▸ Work request
How many lines of the data contain the word "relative"? Give only that number.

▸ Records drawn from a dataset

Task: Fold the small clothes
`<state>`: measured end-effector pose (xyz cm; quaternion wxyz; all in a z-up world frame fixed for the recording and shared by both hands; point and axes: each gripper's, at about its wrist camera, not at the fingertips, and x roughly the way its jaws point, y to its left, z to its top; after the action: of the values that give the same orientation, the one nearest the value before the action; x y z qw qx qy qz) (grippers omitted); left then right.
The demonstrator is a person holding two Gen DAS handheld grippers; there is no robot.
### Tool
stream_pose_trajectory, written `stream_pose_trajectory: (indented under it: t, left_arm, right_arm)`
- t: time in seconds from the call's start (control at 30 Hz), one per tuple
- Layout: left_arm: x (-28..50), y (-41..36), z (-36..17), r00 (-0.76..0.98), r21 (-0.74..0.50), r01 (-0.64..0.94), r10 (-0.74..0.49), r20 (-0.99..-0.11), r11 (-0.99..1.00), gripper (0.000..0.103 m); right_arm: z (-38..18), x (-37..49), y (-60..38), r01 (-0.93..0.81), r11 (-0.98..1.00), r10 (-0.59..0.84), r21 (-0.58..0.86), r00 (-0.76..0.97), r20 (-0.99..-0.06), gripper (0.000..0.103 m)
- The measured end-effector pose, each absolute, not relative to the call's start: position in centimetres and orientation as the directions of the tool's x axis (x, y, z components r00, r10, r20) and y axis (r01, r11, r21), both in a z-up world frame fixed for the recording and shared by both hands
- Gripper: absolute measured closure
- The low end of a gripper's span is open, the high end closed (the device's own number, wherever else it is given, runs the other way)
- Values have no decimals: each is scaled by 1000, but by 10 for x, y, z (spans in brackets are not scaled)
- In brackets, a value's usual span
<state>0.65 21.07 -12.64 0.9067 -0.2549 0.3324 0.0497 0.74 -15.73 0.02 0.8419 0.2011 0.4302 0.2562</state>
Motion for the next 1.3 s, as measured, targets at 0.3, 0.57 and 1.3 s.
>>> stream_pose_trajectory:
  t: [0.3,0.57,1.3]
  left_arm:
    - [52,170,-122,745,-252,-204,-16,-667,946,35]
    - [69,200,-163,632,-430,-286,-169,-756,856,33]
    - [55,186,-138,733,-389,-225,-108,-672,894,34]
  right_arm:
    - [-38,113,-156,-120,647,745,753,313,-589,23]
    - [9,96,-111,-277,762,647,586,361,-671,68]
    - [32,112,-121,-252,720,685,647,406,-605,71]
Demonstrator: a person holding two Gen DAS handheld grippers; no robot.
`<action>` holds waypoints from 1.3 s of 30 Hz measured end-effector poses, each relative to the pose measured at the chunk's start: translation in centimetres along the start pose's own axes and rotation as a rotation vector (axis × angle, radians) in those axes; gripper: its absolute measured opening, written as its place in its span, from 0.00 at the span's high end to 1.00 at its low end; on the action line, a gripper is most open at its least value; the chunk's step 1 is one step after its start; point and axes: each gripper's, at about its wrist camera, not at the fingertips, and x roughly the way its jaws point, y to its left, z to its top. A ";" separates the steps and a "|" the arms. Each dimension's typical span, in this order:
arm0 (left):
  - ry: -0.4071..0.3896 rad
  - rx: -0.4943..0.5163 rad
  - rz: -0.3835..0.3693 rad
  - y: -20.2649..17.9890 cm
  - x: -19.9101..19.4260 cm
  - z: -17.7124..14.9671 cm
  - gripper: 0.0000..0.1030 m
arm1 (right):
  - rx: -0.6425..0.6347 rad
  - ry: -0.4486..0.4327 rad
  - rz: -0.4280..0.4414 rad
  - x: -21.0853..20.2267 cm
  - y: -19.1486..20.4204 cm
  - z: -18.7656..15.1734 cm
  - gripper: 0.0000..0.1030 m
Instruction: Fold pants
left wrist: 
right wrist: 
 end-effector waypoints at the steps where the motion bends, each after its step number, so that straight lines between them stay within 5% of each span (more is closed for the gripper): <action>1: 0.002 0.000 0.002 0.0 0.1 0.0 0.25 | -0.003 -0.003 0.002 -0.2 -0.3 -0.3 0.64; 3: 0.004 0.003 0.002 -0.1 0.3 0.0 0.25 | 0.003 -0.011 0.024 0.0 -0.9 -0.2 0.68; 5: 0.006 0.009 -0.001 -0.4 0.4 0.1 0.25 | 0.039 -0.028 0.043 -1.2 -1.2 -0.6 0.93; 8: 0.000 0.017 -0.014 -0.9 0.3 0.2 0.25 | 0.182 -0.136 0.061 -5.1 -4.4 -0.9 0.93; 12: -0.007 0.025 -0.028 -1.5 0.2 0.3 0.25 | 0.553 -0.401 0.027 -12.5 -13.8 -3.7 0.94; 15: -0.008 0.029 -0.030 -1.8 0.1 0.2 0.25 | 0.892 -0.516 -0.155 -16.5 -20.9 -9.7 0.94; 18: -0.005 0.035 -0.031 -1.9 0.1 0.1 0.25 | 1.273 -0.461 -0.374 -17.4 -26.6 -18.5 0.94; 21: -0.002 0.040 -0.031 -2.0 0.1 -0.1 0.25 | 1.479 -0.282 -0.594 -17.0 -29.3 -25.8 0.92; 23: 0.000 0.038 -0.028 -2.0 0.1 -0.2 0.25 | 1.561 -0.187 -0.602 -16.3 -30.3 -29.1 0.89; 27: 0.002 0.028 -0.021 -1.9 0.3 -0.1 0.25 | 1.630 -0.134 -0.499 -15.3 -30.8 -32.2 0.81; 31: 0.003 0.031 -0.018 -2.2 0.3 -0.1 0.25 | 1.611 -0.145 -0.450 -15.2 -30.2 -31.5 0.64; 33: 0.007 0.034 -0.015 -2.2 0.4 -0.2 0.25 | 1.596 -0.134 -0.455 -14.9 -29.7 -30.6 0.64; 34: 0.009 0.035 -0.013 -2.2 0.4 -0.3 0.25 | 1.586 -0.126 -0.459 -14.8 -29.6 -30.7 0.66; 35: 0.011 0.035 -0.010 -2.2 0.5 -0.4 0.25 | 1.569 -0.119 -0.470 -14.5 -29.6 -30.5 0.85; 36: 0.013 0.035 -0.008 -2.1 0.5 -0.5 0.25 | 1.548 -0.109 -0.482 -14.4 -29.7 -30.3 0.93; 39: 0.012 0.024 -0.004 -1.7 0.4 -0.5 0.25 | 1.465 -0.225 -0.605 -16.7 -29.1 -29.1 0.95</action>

▸ Task response
2